You should stop training IMMEDIATELY

I mean, is it something that always occurs, or is it incidental? Sometimes when I'm hit well (about 2 - 3 times every training), I see stars and feel a little lightheaded.

You are getting hit too hard too frequently. This is not normal or acceptable, neither for casual nor professional athletes. Also it is not necessary for your personal goals of getting fit.

Reconsider your training

You mention that kickboxing is great for getting you in shape fast. Bag and pads training sessions are great for this.

Sparring is not for 'getting fit' or athletic performance. It's seriously dangerous (if you're seeing stars). It's a testing ground for your technical skills and combat mentality - if you are interested in developing technical combat skills, you may try sparring again once you feel ready.

Sorry this is like 6 years late, but I hope some people in a similar situation read this. Stay safe!!!


Interesting question... just the other night there was a segment on brain injury on local TV ( not sure if you'd be able to see it or not... http://tvnz.co.nz/sunday-news/research-reveals-damage-football-video-4894963 )

basically it was saying that any concussion is BAD, but even more minor hits can cause injury.
It can the manifest itself in many ways later in life, like higher rates of depression.


How bad for your brain is Kickboxing and MMA?

TL;DR: Pretty bad, but not quite as risky as boxing.

From an article about an ongoing long-term study called the "Professional Fighters Brain Health Study", whose findings to date were published in 2015:

Repetitive head trauma may be a risk factor for Alzheimer’s disease and is considered the primary cause of chronic traumatic encephalopathy (CTE),” wrote the authors in their new study. Alzheimer’s is a well-known form of dementia, while CTE is a progressive degenerative disease of the brain linked to memory loss, confusion, impaired judgment, impulse control problems, aggression, depression, and progressive dementia.

To understand how these sports might affect fighters’ brains, researchers from Cleveland Clinic turned to the data collected by the Professional Fighters Brain Health Study (PFBHS).
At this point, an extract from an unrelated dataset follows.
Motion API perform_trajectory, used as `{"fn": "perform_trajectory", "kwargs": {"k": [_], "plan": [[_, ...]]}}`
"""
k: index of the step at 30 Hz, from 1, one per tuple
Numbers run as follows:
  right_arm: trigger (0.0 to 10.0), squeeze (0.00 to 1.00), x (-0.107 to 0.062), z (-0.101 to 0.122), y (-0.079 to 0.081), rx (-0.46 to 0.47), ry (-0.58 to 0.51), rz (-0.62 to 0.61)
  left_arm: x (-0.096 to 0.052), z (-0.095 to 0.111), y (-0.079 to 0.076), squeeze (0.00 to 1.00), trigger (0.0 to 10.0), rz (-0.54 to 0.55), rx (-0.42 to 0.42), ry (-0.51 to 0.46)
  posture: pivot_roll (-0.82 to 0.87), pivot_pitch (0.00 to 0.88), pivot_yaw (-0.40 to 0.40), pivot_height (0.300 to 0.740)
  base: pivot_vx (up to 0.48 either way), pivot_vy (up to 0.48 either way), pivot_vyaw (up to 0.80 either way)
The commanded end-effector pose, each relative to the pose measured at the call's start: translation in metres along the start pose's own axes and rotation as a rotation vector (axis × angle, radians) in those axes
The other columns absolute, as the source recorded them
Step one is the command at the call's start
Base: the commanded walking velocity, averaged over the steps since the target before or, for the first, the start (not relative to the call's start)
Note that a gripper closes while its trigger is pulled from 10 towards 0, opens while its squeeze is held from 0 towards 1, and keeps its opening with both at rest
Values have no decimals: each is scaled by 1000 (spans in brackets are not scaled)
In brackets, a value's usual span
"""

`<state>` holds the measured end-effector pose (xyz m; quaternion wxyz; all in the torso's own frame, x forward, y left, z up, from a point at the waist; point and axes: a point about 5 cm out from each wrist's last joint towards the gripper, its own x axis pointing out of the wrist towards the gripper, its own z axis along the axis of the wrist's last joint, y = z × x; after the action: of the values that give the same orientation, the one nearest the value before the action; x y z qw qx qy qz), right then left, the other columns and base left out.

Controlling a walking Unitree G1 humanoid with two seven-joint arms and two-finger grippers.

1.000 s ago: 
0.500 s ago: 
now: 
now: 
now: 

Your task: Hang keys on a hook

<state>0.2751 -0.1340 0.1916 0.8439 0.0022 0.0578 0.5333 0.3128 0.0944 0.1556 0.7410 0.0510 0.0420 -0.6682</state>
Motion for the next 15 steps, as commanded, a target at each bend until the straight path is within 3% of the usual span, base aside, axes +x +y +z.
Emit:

They identified 224 professional fighters: 131 mixed martial arts (MMA) fighters and 93 boxers. The PFBHS athletes were all between the ages of 18 and 44 and the average time these professionals had fought was about four years, with an average number of 10 total matches. While slightly more than half had a high school education (give or take), just under half had spent at least some time in college. In terms of race, 89 were white, 59 black, and 76 other. Next, the researchers matched these athletes with 22 same-aged people with a similar level of education but no history of head trauma.

At the start of the study, all participants underwent an MRI scan to assess their brain volume and then they returned for a brain scan annually for four years after that. At each juncture, the researchers tested their verbal memory, processing speed, fine motor skills, and reaction times as a general assessment of brainpower. Next, the researchers calculated for each athlete a Fight Exposure Score, or FES, which combines duration and intensity of fight career.
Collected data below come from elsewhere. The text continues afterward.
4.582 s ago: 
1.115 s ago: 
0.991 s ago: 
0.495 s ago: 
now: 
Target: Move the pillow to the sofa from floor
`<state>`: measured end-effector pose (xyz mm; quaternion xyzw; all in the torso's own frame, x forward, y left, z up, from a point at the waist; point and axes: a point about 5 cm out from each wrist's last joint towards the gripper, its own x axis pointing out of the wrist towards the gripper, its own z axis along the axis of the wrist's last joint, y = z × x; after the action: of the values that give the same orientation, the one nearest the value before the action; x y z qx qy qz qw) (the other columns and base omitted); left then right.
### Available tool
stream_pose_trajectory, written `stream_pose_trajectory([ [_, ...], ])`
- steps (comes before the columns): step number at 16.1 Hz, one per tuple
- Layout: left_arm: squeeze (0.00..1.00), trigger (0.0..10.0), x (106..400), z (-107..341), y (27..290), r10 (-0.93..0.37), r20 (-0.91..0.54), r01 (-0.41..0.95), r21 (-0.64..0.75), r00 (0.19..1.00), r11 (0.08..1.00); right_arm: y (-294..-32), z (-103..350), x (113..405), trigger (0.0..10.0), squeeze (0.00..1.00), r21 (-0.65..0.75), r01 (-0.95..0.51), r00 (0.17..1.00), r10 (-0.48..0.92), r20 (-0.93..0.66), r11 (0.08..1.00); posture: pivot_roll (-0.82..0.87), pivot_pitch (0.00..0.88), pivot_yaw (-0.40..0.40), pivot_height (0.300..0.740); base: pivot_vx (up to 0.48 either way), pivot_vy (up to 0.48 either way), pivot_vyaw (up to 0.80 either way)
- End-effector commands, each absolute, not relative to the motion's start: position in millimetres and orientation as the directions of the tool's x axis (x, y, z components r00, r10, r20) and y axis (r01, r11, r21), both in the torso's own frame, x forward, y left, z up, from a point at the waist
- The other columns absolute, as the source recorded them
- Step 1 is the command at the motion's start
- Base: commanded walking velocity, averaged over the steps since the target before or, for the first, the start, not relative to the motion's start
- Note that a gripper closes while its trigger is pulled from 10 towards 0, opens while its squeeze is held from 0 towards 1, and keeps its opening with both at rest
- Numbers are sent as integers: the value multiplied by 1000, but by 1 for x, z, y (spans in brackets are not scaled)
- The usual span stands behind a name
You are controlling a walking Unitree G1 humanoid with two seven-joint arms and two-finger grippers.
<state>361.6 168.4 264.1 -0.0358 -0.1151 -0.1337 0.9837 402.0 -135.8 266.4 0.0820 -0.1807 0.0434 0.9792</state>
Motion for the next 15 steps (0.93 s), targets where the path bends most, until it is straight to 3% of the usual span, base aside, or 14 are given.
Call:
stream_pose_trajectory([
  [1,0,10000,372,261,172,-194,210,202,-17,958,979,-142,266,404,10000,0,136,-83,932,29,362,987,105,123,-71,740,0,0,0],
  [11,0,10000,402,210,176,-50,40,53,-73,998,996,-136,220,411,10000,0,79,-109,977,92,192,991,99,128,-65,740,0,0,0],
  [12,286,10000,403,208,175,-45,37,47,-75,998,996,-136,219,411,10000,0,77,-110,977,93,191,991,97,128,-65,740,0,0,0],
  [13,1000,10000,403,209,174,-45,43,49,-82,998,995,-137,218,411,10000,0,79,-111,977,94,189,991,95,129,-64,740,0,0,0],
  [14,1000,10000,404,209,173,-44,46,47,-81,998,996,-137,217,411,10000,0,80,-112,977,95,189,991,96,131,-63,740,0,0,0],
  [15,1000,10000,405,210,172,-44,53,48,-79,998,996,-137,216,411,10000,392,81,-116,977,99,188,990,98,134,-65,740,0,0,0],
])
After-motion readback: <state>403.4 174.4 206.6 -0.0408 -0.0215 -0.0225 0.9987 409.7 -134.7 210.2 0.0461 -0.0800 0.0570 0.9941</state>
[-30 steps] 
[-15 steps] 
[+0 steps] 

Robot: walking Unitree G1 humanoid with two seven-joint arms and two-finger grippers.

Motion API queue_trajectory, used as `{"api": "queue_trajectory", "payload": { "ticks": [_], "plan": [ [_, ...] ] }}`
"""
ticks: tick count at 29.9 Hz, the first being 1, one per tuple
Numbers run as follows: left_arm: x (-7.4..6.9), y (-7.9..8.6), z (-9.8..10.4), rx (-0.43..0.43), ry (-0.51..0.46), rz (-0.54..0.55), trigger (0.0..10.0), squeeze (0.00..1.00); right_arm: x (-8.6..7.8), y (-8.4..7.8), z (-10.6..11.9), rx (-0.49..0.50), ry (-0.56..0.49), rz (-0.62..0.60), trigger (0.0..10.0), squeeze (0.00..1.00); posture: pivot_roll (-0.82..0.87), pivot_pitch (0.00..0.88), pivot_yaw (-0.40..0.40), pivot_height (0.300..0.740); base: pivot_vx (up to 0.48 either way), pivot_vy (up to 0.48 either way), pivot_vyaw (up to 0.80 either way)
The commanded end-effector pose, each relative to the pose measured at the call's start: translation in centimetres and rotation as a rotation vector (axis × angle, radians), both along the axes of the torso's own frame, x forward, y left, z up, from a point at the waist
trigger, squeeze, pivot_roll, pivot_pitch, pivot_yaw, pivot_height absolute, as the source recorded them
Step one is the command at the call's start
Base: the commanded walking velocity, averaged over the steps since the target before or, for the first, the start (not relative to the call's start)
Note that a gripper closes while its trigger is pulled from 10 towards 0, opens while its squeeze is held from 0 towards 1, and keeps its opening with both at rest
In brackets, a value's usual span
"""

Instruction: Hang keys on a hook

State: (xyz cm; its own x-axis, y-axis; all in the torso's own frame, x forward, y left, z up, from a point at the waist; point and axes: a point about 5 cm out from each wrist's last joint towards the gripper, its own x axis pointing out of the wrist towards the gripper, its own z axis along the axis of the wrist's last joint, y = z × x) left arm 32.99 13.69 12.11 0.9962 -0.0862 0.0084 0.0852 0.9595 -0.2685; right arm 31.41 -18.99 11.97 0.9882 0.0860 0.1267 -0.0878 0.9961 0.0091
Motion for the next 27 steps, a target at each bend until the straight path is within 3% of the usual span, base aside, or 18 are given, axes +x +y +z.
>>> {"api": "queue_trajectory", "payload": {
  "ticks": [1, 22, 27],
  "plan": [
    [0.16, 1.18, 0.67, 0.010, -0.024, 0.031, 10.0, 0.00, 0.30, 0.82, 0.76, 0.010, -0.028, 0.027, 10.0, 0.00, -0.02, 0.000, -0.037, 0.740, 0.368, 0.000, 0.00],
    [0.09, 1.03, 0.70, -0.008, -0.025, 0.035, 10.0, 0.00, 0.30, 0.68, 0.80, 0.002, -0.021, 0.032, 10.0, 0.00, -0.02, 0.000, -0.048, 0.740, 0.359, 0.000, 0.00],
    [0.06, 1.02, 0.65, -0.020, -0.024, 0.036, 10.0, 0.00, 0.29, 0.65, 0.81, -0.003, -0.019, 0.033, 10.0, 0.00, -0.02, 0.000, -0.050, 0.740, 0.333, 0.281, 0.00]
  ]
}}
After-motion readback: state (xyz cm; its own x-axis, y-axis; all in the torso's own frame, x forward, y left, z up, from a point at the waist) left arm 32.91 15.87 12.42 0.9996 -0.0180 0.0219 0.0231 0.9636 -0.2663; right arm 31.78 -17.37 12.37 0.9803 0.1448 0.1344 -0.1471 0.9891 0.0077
Fighters with an FES score of four were found to be 8.8 percent slower in processing speed than those with an FES score of 0. Add to that, the higher the score, the smaller the brain volume, particularly in the thalamus and the caudate. The thalamus acts as a gateway to the cortex, the outer layer of brain tissue linked to consciousness and decision-making. The caudate resides in the basal ganglia, where it is part of a system responsible for voluntary movement. The researchers speculate the typical response to a punch — when a fighter’s head rotates slightly — might be the cause of volume loss in the thalamus and caudate.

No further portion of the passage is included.